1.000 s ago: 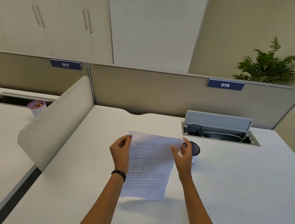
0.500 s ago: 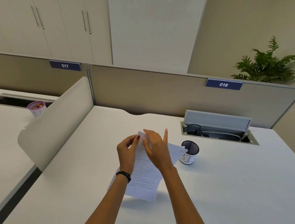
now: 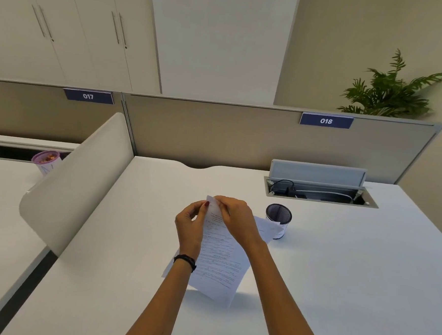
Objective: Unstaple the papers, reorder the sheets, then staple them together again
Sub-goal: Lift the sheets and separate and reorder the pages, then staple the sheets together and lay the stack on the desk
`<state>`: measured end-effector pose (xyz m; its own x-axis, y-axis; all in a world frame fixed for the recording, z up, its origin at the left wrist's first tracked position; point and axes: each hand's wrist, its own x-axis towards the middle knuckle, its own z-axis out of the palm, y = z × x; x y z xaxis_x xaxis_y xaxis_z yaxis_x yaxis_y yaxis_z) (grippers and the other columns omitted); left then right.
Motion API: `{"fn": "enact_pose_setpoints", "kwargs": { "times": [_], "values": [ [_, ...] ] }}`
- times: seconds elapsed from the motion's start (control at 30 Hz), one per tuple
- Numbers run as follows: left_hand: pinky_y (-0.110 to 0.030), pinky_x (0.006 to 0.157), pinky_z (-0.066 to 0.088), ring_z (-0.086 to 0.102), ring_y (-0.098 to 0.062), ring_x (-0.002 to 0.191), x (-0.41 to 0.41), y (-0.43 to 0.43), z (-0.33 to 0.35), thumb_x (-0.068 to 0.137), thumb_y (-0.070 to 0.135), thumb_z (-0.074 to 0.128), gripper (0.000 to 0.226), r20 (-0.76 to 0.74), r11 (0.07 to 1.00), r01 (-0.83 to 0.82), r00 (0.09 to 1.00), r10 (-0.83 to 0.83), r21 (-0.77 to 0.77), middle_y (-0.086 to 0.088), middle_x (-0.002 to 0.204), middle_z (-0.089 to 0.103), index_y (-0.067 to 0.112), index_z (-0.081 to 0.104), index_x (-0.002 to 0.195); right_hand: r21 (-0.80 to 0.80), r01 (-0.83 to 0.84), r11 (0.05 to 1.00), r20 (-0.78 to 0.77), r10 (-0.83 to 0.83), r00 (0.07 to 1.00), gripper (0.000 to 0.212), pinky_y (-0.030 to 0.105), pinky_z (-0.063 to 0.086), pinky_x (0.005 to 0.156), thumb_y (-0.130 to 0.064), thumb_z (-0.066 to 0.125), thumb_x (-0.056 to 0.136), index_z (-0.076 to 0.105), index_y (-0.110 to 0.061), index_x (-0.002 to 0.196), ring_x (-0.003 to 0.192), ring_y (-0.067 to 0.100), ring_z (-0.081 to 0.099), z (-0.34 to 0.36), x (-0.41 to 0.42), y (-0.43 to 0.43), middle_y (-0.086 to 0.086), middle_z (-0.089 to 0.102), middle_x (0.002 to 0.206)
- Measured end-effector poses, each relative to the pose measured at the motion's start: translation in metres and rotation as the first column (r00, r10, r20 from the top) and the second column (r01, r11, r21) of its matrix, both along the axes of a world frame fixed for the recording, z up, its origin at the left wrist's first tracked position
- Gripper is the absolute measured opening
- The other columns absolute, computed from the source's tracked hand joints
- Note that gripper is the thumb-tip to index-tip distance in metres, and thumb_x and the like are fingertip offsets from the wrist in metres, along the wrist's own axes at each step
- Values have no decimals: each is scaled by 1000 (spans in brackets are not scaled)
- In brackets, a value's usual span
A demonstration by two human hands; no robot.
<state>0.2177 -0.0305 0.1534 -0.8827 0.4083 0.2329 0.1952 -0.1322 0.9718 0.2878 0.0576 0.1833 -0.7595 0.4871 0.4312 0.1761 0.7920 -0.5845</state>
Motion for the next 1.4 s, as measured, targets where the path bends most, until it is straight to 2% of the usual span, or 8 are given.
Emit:
{"fn": "enact_pose_setpoints", "kwargs": {
  "times": [0.23, 0.33, 0.43, 0.6, 0.73, 0.9, 1.1, 1.4],
  "values": [
    [-12, 69, 47, 63, -9, 81, 4, -1, -5, 89, 19, 58, 9, -24, 999, 23, 999, -24, -28, 7, 84, 68, 19, 68, 89, 8, 11, 1000, 45, -11, 999, 31, 34, 47, 89, -25, 43, 93, 63, -7, 108, 95, 28, 64, -7, 12, 4, 15, 68, 110],
    [-7, 69, 49, 62, -10, 83, 6, -4, -4, 90, 16, 58, 11, -47, 999, 37, 998, -39, -39, 2, 87, 67, 13, 68, 93, -10, 181, 983, -108, -181, 977, 28, 38, 38, 99, -21, 42, 93, 64, -9, 105, 109, 24, 56, -19, 27, 15, 13, 63, 117],
    [-8, 71, 49, 62, -14, 83, 4, -9, -3, 89, 16, 59, 14, -68, 998, 44, 997, -47, -37, -4, 89, 68, 7, 68, 94, -185, 337, 923, -218, -372, 902, 24, 36, 43, 92, -12, 43, 92, 66, -4, 97, 104, 27, 57, -36, 57, 32, 17, 63, 108],
    [-8, 70, 50, 61, -11, 81, 6, -22, -2, 90, 16, 58, 13, -108, 997, 63, 992, -69, -52, -3, 87, 67, 8, 68, 93, -399, 489, 776, 100, -493, 864, 21, 31, 44, 80, -9, 45, 92, 63, -2, 99, 95, 30, 59, -105, 118, 47, 19, 64, 103],
    [-6, 69, 48, 60, -8, 80, 8, -29, -5, 90, 16, 57, 16, -147, 996, 49, 987, -60, -77, -4, 90, 67, 5, 68, 96, -361, 656, 662, 379, -539, 752, 17, 38, 45, 80, -10, 50, 89, 58, 4, 94, 96, 40, 58, -165, 154, 38, 25, 63, 97],
    [-4, 66, 47, 60, -11, 80, 11, -36, -10, 90, 16, 58, 16, -118, 996, 49, 991, -58, -79, -4, 89, 67, 5, 68, 97, -179, 791, 585, 757, -431, 491, 60, 41, 44, 88, -42, 65, 79, 40, 0, 115, 112, 35, 50, -194, 174, 3, 20, 51, 115],
    [-6, 66, 49, 61, -11, 79, 14, -43, -13, 89, 16, 58, 16, -82, 996, 53, 995, -59, -72, -4, 89, 68, 6, 68, 96, -55, 826, 561, 785, -487, 383, 58, 38, 47, 86, -37, 69, 76, 39, -4, 112, 111, 30, 50, -204, 180, -24, 14, 49, 116],
    [-7, 64, 49, 60, -11, 79, 16, -51, -11, 89, 17, 59, 15, -70, 996, 53, 996, -58, -66, -2, 87, 67, 7, 68, 95, -215, 848, 485, 694, -535, 482, 32, 39, 47, 82, -15, 53, 86, 48, 8, 108, 100, 40, 57, -195, 184, -25, 26, 52, 112]
  ]
}}
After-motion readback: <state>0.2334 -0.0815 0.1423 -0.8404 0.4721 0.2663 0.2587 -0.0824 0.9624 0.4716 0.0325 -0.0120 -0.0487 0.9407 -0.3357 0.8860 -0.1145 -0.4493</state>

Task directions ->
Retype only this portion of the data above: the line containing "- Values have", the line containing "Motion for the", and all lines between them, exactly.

Exercise response ->
- Values have no decimals: each is scaled by 1000 (spans in brackets are not scaled)
- In brackets, a value's usual span
A demonstration by two human hands; no robot.
<state>0.2177 -0.0305 0.1534 -0.8827 0.4083 0.2329 0.1952 -0.1322 0.9718 0.2878 0.0576 0.1833 -0.7595 0.4871 0.4312 0.1761 0.7920 -0.5845</state>
Motion for the next 1.4 s, as measured, targets where the path bends most, until it is straight to 2% of the usual span, or 8 are given.

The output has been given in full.